One particular outing helped to cement the already-good relationship among the girls playing the daughters and their “mother” Maureen McGovern. In January “I made a pilgrimage to Orchard House in Concord with my stage daughters, just the five of us,” she said. “The Alcott family moved almost 30 times, but that was where they lived the longest. And that’s where Little Women was written.”

“We wept all morning,” laughs McGovern. “Being in those rooms you could feel the walls talking. And not just talking: the Alcott sister May, who becomes Amy in the book, was a very prolific artist. She was allowed to draw on the walls of Orchard House and her paintings were there, too.

“I could see the house through my stage children’s eyes,” she continues, "and that week – and hopefully since – our performances have been even richer!”

We talked a little about McGovern’s Cleveland connections and once again that beautiful voice had a bit of a beautiful laugh. As it turns out, McGovern was actually “discovered” singing at a Ramada Inn outside Cleveland in 1972. Her newfound producer sent out tapes of her live performance, but she says “Every record company turned me down except 20th Century Records. They signed me sight unseen.”

One month later she recorded “The Morning After.” And take a wild guess where it was recorded: yep, right here in good ol’ Cleveland, right above the Agora, at Agency Recording.

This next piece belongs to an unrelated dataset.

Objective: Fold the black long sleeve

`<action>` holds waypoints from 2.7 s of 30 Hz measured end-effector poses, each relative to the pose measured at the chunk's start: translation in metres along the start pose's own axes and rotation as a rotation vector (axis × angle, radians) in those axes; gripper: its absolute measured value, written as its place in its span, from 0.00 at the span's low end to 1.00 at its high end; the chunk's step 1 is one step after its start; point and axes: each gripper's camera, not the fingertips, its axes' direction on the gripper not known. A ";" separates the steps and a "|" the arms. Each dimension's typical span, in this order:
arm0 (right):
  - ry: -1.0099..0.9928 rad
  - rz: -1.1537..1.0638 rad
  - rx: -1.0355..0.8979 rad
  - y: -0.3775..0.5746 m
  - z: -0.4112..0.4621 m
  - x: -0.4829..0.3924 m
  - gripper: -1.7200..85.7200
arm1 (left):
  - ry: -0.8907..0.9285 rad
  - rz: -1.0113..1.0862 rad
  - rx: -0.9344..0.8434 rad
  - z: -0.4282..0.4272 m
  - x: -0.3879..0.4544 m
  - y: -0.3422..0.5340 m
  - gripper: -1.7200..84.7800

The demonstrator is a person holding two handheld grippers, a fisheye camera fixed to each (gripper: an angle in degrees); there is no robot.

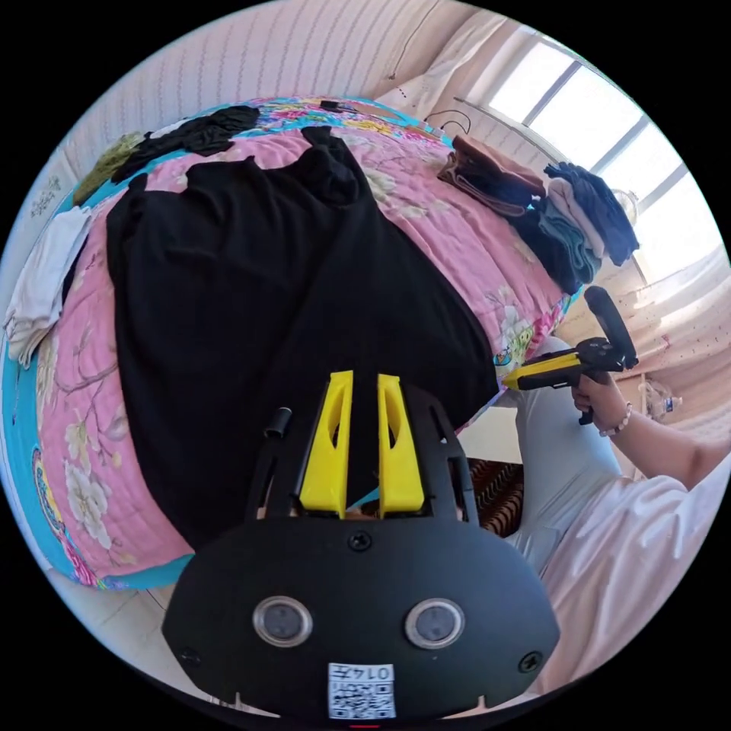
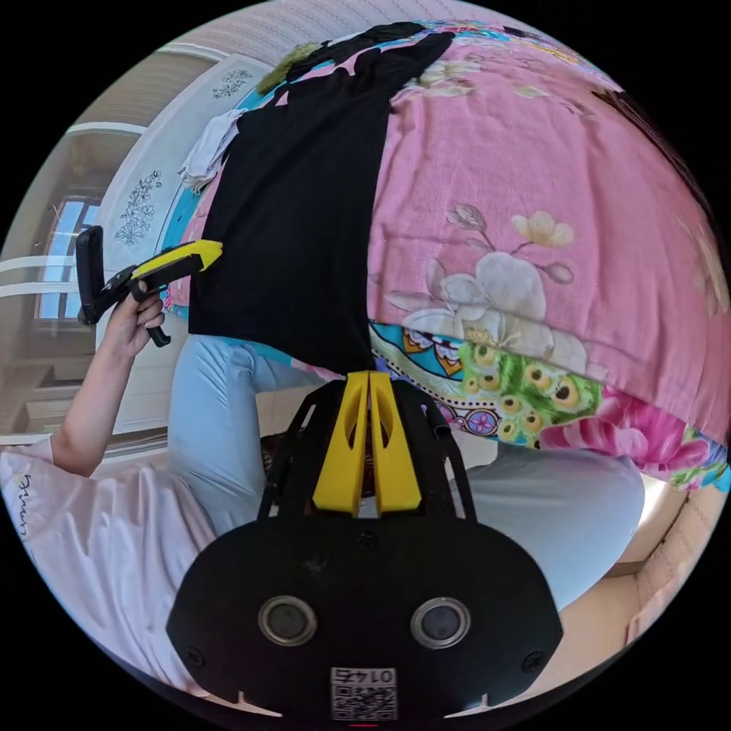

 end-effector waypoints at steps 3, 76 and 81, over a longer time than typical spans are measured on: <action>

“The writers wrote if for Barbra Streisand and I thank her profusely for turning it down,” she says of the award-winning song. She informs me that she is equally proud of a recent effort: she is among the singers represented on the CD “Songs From the Neighborhood: The Music of Mr. Rogers,” which won the 2006 Grammy for best musical album for children. “What I love about Fred Rogers’ music is its simplicity and just honest, life-affirming quality,” she adds.

I notice certain words and phrases running through our nearly 40-minute phone conversation: “life-affirming….music therapy…healing power of song.” Our conversation naturally turned to McGovern’s “Works of Heart” Foundation. It’s McGovern’s way of giving back to the worldwide community. It’s music that provides “powerful, musical milligrams of hope, with daily doses of inspiring music and affirmations to counteract fear, isolation and despair – and to provide healing comfort, stress release and inspiration for patients and caregivers. From pediatric cancer patients, to Alzheimer’s patients, to emotionally exhausted caregivers, to those suffering from grieving and loss, the application is endless and the need is great.”

She explains the power of music for everyone, and how it is even more powerful for the sick and/or the caregivers of the sick. “For the past several years I have been an Artist Spokesperson for the American Music Therapy Association, ‘singing the praises’ of professional music therapists and championing the therapeutic power of music to aid in the healing process. As an MDA National Board Member and also a 25-year volunteer for the Muscular Dystrophy Association, I have learned that hope is very contagious.”

One of her favorite people—in fact one she calls the Mother Teresa of Cleveland—is Deforia Lane, Director of Music Therapy for the Ireland Cancer Center, Rainbow Babies & Children’s Hospital and the Cleveland Hospital Association. McGovern has often gone on rounds with Lane and finds her a “phenomenal mentor and huge influence on me.”

Lane is quick to return the kudos to McGovern for her popular, healing, life-affirming CD: “It’s as though you have an abiding love and sanctity for each word and you refuse to just ‘sing’ it, but rather shape and create an exquisite landscape for each one, then setting it free to embrace the eyes and ears of those in its path.”

Maureen McGovern: “The Stradivarius Voice”... the Broadway star... the humanitarian... the care-giver... Marmee in LITTLE WOMEN—THE BROADWAY MUSICAL. She’s so many things to so many people that she’s currently living out of a suitcase, having sold her Hollywood home and letting her New York digs go just recently. She’s not concerned, though... she is so happy doing all that she does, and she looks forward to the next chapter of life this fall. We hope it will bring her to Cleveland even more.